The Pointless Blockade

Bad Policy Doesn’t Scale : Indonesia Internet Censorship, in numbers

To be fair, it took a future Sith Dark Lord to break this one.


Last week, when President Jokowi of the Republic of Indonesia visited Silicon Valley to meet its tech giant elites, a small panel inside Ministry of Telecommunication & Information decided to include Yahoo’s Tumblr inside the latest update of internet censorship blacklist.

The reason, pornographic content.

The impact, an immediate uproar from thousands of Indonesian internet users who frequent the 500-million blog network, one of the Silicon Valley success story. Right when one hand shakes, the other stabs.

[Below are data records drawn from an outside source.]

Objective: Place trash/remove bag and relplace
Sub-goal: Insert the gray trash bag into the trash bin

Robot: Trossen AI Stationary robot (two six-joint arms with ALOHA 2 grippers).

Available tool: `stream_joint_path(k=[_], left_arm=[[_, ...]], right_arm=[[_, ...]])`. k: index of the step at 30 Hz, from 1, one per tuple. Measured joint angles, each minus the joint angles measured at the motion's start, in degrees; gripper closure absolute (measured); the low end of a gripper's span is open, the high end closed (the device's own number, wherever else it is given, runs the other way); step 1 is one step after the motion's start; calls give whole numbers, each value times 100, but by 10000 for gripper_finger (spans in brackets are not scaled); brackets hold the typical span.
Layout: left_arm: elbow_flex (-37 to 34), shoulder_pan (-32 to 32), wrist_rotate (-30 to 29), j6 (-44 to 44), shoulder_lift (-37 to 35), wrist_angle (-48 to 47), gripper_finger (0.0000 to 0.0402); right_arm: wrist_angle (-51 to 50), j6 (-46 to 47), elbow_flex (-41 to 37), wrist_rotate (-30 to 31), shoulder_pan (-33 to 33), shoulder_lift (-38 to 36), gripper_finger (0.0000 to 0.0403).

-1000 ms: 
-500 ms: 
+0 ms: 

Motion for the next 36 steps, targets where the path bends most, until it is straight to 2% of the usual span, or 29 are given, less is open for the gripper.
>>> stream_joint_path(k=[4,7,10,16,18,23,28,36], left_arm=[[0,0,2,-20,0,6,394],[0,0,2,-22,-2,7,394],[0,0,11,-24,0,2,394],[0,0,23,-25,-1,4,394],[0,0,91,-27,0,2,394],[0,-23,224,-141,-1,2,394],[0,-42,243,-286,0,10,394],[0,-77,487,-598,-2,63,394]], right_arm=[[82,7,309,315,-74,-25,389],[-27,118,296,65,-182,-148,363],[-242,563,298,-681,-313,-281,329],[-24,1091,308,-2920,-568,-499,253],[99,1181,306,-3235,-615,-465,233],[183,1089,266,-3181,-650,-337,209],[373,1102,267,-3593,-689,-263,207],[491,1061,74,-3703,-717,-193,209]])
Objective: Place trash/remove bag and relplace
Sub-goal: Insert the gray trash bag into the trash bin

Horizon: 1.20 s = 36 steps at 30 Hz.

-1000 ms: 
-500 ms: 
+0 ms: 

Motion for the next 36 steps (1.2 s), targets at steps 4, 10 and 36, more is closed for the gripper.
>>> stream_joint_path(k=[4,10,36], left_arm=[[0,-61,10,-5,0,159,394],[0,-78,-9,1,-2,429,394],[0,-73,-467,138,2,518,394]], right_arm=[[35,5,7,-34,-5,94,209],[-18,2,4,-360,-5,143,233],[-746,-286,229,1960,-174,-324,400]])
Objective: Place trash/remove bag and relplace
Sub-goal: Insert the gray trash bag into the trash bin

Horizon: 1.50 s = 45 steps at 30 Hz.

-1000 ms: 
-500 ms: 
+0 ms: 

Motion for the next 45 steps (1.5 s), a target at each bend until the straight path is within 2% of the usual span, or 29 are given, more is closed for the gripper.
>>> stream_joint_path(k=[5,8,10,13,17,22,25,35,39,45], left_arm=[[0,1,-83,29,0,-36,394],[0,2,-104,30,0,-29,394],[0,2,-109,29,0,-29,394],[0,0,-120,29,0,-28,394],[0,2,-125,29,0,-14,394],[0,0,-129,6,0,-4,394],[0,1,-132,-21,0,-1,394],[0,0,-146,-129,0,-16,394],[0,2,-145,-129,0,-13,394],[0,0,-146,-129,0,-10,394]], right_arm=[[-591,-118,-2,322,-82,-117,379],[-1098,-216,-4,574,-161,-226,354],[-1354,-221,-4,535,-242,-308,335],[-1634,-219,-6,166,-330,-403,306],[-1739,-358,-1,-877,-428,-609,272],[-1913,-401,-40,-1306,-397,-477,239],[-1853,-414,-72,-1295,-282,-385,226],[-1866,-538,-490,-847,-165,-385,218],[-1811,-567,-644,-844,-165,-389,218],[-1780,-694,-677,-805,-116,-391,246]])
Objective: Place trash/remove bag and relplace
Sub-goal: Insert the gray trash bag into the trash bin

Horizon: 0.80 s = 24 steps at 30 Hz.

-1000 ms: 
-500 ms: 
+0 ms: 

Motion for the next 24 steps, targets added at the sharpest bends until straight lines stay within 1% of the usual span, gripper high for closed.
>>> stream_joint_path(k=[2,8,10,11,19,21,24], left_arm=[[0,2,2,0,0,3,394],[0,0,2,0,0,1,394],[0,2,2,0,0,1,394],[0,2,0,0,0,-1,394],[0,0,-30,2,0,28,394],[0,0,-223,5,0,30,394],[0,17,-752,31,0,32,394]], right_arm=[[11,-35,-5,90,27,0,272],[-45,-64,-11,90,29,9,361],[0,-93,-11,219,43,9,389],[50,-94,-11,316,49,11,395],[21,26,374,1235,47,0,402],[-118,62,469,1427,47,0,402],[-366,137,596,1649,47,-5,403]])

The ministry retracts its decision a few hours later, but the damage was already done years before. As of today, every ISP complies with the mandatory blacklist that includes large content aggregator and publishing platform such as Reddit and Vimeo. Relying on a domain-based blacklist that is woefully rigid for the rise of ever-dynamic user generated content, the ministry insist that NSFW filter is not enough and constantly pressured Facebook, Twitter, and other internet giants to enforce self-censorship in order for them to remain operating in Indonesia, a country of more than 250 million people eager to be connected.

Try explain that to policymakers.

If you have to ask, my opinion is such censorship is neither justified nor realistic. Leaving the “moral judgement” requirement aside, even the best machine learning algorithm still has its shortcoming when it comes to making the call. Unbounded by dotted line on the map, even China’s Great Firewall can’t block every nudes and silence every protest. For now, content moderation is a multi-million dollar business. A year ago, it is estimated that tech giants outsourced this task to more than 100,000 content blockers. The ministry, with its multi stakeholder panel comprised of government officials and civil society representatives, numbered less than 50. The government has no choice but to carry on. Cast the net, wide.

Thankfully, since I’m based in US, I’m not breaking any law while following the leads on these irresistible forbidden temptation. While the debate rages about the policy and implementation on how they cast the net, I decided to take a look at what it managed to catch so far.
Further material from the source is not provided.